* **Work item**:
Your answer should be one number: the count of lines in the data below that include "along".

========================================================================

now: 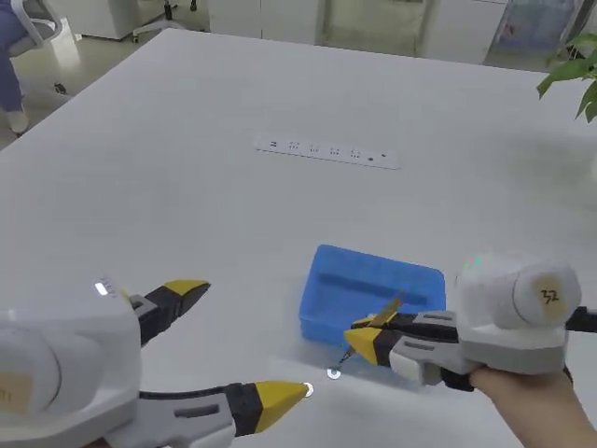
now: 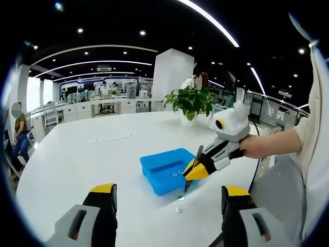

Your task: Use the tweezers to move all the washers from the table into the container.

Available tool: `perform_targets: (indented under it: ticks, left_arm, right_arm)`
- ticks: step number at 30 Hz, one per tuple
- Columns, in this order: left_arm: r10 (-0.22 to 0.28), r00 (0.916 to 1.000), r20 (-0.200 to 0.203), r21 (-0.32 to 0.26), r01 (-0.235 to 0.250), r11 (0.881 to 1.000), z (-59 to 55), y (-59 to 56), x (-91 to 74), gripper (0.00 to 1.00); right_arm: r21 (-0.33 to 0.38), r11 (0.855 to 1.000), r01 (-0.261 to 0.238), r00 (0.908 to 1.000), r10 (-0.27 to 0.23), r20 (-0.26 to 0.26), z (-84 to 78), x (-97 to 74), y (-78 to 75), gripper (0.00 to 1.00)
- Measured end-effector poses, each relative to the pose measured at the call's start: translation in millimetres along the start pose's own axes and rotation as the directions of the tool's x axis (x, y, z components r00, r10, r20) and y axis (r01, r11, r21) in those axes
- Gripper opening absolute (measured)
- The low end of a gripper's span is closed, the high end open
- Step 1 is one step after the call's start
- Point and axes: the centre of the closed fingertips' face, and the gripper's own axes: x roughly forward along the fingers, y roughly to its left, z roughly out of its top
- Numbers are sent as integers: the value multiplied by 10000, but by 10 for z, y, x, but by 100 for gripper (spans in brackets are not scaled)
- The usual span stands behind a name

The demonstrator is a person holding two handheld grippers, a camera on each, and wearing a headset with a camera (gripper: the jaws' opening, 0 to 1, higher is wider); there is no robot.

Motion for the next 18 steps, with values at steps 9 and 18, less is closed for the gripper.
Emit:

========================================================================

* **Answer to the problem**:
2